Seth Herd 4 Nov 2024 13:55 UTC
5 points
3
Freely changing an AGIs goals is corrigibility, which is a huge advantage if you can get it. See Max Harms’ corrigibility sequence and my “instruction-following AGI is easier....”

The question is how a reliably get such a thing. Goalcrafting is one part of the problem, and I agree that those are good goals; the other and larger part is technical alignment, getting those desired goals to really work that way in the particular first AGI we get.
- Kabir Kumar 4 Nov 2024 14:49 UTC
  3 points
  0
  Parent
  Yup, those are hard. Was just thinking of a definition for the alignment problem, since I’ve not really seen any good ones.

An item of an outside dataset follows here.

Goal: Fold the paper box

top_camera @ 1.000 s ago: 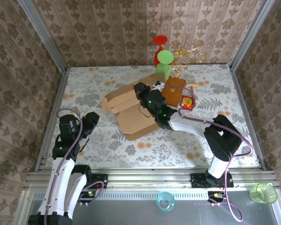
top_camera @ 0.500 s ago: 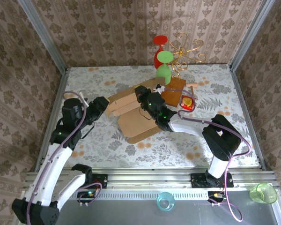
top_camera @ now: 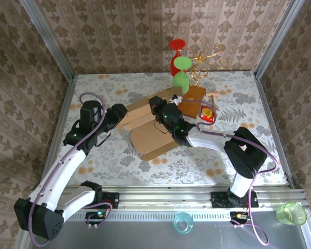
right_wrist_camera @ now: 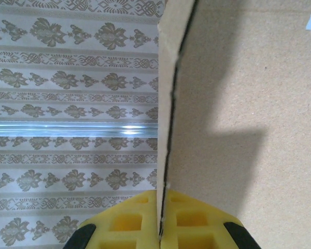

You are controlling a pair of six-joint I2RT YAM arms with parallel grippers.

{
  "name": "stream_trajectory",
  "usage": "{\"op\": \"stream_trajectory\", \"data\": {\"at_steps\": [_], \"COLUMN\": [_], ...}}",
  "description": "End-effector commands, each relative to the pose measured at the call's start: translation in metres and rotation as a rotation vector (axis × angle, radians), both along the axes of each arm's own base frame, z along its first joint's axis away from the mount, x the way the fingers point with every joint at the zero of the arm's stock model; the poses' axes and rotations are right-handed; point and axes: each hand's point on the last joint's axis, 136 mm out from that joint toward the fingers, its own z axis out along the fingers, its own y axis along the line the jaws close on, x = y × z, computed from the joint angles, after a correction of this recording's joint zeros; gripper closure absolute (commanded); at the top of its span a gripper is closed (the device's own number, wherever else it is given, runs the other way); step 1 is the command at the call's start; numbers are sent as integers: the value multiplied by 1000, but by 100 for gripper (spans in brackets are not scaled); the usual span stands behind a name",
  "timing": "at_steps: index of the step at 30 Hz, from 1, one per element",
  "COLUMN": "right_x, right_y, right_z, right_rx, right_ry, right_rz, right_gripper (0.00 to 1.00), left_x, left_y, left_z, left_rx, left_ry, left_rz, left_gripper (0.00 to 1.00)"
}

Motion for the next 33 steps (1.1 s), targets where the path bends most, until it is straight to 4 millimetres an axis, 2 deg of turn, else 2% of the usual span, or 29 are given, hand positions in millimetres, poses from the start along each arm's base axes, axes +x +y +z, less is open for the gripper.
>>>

  - Seth Herd 4 Nov 2024 16:13 UTC
    5 points
    0
    Parent
    I’d say you’re addressing the question of goalcrafting or selecting alignment targets.
    
    I think you’ve got the right answer for technical alignment goals; but the question remains of what human would control that AGI. See my “if we solve alignment, do we all die anyway” for the problems with that scenario.
    
    Spoiler alert; we do all die anyway if really selfish people get control of AGIs. And selfish people tend to work harder at getting power.
    
    But I do think your goal defintion is a good alignment target for the technical work. I don’t think there’s a better one. I do prefer instruction following or corriginlilty by the definitions in the posts I linked above because they’re less rigid, but they’re both very similar to your definition.
    - Kabir Kumar 5 Nov 2024 1:27 UTC
      1 point
      0
      Parent
      I pretty much agree. I prefer rigid definitions because they’re less ambiguous to test and more robust to deception. And this field has a lot of deception.